Given records section start

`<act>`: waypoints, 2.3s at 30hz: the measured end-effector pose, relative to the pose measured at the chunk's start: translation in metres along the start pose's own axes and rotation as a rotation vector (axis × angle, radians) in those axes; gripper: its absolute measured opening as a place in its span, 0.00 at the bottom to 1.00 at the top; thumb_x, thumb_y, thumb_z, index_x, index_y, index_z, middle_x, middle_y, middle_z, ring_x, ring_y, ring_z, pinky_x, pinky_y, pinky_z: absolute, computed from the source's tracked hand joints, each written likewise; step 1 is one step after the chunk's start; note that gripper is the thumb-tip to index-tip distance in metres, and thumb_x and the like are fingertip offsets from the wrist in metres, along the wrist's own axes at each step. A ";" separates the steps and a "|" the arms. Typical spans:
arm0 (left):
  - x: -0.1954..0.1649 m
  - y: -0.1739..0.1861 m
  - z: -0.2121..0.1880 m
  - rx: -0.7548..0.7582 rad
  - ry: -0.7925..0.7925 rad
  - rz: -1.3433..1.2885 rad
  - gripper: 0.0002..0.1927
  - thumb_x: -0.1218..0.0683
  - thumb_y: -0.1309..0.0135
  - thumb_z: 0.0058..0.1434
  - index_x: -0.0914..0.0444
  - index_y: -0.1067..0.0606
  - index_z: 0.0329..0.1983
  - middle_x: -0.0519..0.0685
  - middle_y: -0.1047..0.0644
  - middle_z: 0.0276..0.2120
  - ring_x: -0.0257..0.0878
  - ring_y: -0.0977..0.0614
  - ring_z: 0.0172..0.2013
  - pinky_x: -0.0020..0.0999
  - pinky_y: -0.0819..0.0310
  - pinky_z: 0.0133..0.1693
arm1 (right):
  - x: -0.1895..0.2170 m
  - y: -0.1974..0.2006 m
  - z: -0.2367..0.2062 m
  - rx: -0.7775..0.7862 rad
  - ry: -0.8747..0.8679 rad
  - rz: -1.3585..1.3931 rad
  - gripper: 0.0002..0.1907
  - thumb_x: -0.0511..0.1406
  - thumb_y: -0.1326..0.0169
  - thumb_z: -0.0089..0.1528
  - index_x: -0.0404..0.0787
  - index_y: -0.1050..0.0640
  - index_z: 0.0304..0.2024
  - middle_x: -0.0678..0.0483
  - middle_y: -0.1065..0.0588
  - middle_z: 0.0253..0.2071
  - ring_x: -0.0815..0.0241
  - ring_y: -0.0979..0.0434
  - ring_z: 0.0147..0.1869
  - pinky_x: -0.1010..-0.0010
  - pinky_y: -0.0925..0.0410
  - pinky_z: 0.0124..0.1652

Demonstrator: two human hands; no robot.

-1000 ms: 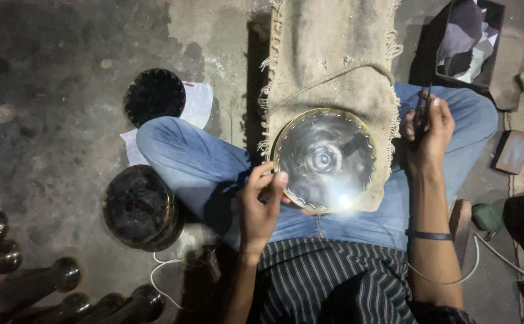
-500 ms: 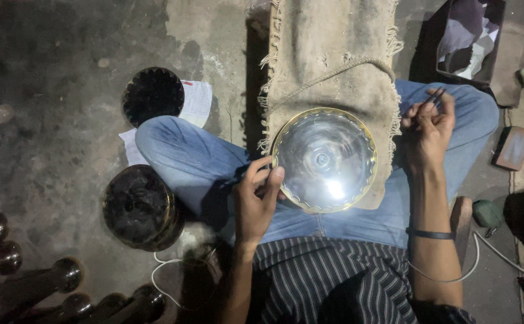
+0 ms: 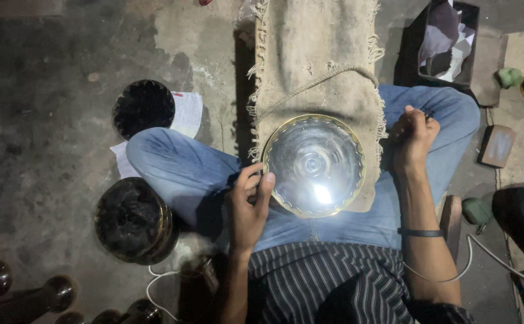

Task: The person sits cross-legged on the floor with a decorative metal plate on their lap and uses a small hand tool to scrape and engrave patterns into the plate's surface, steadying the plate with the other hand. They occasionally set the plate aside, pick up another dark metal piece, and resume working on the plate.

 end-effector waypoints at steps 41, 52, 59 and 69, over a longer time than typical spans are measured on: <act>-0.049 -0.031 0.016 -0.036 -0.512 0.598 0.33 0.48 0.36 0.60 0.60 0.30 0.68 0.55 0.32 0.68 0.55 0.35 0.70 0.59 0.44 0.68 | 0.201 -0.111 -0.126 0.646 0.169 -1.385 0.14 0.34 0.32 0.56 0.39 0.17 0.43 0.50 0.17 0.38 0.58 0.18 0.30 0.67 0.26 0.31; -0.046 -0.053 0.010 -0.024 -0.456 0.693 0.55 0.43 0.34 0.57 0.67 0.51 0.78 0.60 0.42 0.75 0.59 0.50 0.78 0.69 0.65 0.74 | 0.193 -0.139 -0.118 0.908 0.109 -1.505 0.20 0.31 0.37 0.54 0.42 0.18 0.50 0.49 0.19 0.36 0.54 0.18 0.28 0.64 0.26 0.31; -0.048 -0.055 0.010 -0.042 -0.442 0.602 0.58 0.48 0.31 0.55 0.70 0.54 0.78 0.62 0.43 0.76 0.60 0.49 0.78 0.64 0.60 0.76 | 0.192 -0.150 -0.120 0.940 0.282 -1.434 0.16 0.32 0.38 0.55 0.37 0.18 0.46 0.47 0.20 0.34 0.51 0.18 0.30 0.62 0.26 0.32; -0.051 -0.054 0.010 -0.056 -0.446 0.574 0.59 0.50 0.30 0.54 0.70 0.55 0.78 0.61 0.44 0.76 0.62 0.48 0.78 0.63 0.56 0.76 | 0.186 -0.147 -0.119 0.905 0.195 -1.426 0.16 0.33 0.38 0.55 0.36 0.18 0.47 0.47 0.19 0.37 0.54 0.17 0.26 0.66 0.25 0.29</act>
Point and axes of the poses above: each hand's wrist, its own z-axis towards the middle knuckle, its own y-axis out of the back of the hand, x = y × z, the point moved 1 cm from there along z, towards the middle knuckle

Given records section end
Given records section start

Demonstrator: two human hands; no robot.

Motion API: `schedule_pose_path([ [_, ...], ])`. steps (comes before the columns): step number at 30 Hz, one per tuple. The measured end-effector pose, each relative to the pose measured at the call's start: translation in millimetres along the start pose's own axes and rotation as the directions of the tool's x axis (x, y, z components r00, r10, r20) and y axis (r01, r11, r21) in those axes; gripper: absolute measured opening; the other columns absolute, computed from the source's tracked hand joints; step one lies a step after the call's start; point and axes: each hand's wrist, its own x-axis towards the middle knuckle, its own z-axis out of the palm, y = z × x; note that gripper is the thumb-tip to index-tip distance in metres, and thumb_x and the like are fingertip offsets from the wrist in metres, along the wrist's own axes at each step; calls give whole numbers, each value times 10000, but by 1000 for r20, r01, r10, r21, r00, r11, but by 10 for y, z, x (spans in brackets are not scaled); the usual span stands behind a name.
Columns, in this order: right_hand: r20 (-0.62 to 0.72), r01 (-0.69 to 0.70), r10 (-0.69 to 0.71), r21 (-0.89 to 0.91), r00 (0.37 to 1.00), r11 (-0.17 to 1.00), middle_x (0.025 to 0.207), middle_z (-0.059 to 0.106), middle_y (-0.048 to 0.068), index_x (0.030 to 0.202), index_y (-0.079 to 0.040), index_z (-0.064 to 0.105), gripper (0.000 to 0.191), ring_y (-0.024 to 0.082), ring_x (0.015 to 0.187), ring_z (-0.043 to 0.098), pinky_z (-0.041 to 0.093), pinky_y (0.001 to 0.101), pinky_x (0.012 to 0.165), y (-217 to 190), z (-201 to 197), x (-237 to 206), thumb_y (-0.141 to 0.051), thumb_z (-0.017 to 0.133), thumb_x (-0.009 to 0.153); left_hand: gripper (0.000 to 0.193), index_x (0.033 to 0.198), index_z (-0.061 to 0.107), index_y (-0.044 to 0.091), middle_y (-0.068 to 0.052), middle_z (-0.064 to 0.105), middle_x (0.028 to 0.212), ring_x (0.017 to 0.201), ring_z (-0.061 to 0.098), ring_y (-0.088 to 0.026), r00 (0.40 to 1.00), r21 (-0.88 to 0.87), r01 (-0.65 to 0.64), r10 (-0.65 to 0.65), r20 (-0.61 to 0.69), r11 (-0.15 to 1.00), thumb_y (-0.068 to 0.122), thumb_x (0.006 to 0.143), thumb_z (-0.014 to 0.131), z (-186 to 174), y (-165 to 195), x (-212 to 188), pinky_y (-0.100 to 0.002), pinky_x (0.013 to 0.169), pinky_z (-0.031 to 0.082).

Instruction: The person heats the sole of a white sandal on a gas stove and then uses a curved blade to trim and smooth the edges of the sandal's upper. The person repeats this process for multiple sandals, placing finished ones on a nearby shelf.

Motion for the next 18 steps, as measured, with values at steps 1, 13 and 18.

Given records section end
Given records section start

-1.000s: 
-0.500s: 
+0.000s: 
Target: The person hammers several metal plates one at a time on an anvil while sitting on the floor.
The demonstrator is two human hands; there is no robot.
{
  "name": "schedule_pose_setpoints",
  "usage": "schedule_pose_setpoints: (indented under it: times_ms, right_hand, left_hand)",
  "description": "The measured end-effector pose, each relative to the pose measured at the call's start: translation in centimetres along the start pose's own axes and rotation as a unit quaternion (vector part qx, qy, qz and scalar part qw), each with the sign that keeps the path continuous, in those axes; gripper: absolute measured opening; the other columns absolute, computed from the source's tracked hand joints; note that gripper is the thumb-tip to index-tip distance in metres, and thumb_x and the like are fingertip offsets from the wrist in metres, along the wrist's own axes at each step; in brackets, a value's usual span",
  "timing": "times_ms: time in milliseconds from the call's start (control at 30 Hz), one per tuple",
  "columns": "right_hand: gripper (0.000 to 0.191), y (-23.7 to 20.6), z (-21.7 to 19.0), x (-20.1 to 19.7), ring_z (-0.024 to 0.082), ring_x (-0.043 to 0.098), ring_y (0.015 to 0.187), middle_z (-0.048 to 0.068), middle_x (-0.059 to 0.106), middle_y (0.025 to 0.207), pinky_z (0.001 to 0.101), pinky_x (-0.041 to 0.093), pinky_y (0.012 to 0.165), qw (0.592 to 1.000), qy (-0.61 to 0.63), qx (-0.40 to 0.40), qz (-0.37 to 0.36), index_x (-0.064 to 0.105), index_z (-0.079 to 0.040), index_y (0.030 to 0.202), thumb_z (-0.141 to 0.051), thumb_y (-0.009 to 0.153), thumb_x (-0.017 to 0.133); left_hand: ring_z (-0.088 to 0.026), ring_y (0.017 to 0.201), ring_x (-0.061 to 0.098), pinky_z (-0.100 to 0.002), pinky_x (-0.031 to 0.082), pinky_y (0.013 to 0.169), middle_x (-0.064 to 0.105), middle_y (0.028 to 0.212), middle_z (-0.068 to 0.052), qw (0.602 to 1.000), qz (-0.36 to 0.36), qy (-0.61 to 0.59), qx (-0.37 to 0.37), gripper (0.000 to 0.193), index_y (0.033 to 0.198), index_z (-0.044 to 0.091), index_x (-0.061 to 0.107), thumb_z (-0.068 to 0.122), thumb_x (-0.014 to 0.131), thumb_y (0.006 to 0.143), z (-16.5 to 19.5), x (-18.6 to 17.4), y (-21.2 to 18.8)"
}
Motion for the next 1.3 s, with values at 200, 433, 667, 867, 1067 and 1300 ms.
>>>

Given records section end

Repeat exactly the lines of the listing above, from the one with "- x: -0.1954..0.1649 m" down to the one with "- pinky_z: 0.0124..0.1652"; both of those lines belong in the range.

  - x: -0.1954..0.1649 m
  - y: -0.1739..0.1861 m
  - z: -0.2121..0.1880 m
  - rx: -0.7548..0.7582 rad
  - ry: -0.7925..0.7925 rad
  - rz: -1.3433..1.2885 rad
  - gripper: 0.0002..0.1927
  - thumb_x: -0.1218..0.0683
  - thumb_y: -0.1309..0.0135
  - thumb_z: 0.0058..0.1434
  - index_x: -0.0914..0.0444
  - index_y: -0.1067..0.0606
  - index_z: 0.0329..0.1983
  - middle_x: -0.0519..0.0685
  - middle_y: -0.1047..0.0644
  - middle_z: 0.0276..0.2120
  - ring_x: -0.0257..0.0878
  - ring_y: -0.0977..0.0614
  - ring_z: 0.0172..0.2013
  - pinky_x: -0.0020..0.0999
  - pinky_y: -0.0819..0.0310
  - pinky_z: 0.0133..0.1693
arm1 (right):
  - x: -0.1895..0.2170 m
  - y: -0.1974..0.2006 m
  - z: -0.2367..0.2062 m
  - rx: -0.7775..0.7862 rad
  - ry: -0.8747..0.8679 rad
  - rz: -1.3585..1.3931 rad
  - gripper: 0.0002..0.1907
  - thumb_x: -0.0511..0.1406
  - thumb_y: -0.1326..0.0169
  - thumb_z: -0.0089..0.1528
  - index_x: -0.0404..0.0787
  - index_y: -0.1050..0.0640
  - index_z: 0.0304..0.2024
  - middle_x: -0.0678..0.0483
  - middle_y: -0.1065..0.0588
  - middle_z: 0.0253..0.2071
  - ring_x: -0.0815..0.0241
  - ring_y: -0.0979..0.0434
  - ring_z: 0.0147..0.1869
  - pinky_x: -0.1010..-0.0010
  - pinky_y: -0.0925..0.0410
  - pinky_z: 0.0124..0.1652

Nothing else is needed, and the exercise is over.